» WORK TO BE COMPLETED: Which of the lines below mention the word "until"? Pull each one out.

» RECORDS SHOWN:
========================

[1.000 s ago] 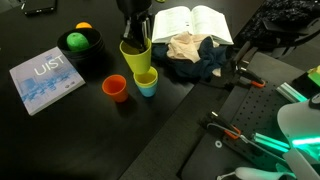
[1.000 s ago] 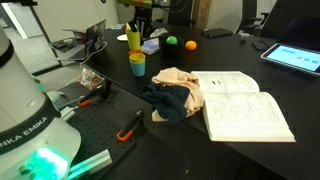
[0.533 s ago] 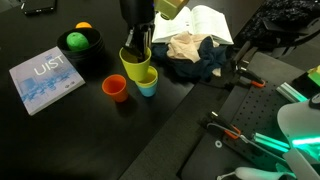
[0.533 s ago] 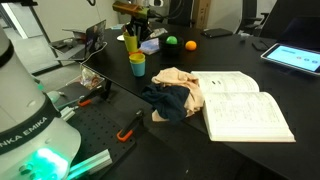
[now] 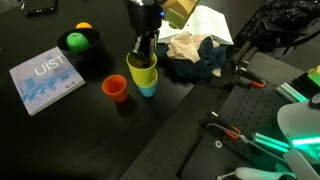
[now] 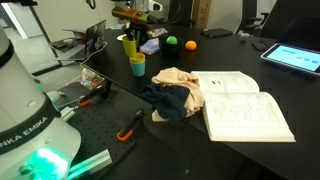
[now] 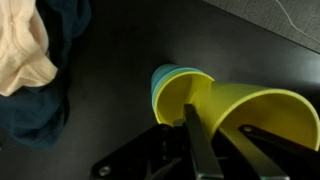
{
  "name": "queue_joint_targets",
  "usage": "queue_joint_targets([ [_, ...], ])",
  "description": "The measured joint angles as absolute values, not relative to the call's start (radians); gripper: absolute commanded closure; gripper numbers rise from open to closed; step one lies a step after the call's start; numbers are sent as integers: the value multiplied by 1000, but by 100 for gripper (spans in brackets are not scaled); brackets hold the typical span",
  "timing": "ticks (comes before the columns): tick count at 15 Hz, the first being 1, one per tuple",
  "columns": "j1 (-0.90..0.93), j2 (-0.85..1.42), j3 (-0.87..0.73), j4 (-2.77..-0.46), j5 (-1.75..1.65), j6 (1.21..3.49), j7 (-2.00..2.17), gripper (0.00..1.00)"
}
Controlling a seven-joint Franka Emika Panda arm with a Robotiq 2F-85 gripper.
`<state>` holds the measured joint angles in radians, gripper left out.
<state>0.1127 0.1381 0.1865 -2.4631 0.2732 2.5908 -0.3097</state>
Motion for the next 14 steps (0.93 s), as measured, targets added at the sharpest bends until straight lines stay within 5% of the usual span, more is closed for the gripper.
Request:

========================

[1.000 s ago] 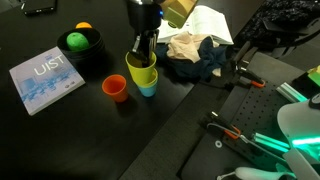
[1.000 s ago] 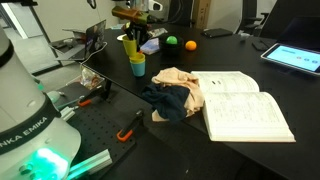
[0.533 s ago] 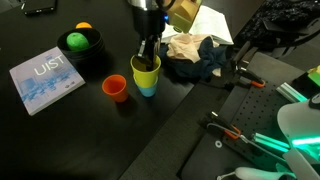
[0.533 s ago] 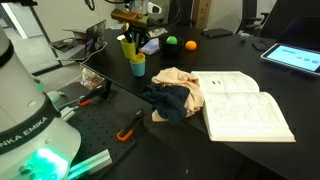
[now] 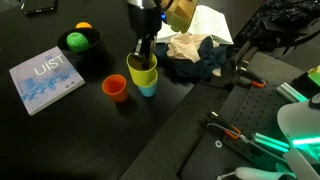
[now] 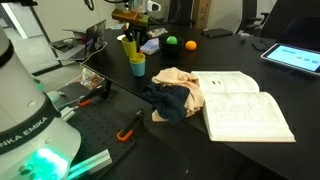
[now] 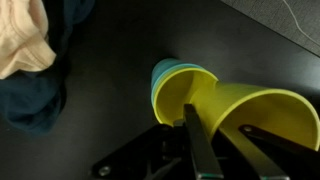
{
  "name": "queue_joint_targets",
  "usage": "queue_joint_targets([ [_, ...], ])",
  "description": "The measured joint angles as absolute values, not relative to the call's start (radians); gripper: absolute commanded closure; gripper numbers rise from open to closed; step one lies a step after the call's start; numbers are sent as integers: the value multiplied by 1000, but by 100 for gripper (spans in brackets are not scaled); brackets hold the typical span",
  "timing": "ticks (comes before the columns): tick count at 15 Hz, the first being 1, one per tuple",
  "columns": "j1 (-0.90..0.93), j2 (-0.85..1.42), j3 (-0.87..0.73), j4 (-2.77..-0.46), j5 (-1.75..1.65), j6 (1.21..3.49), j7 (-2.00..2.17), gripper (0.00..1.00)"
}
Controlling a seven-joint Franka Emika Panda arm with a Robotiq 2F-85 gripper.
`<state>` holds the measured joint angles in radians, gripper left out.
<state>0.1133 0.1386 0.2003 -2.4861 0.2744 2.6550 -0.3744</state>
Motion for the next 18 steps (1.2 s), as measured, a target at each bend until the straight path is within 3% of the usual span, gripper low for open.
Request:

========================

» TASK RESPONSE:
Motion for the next 14 steps (0.93 s), as measured, targets added at the sharpest bends until straight lines stay within 5% of the usual span, more is closed for the gripper.
Motion for the next 18 steps (1.2 s), as measured, a target at each bend until the straight path is within 3% of the usual span, gripper low for open.

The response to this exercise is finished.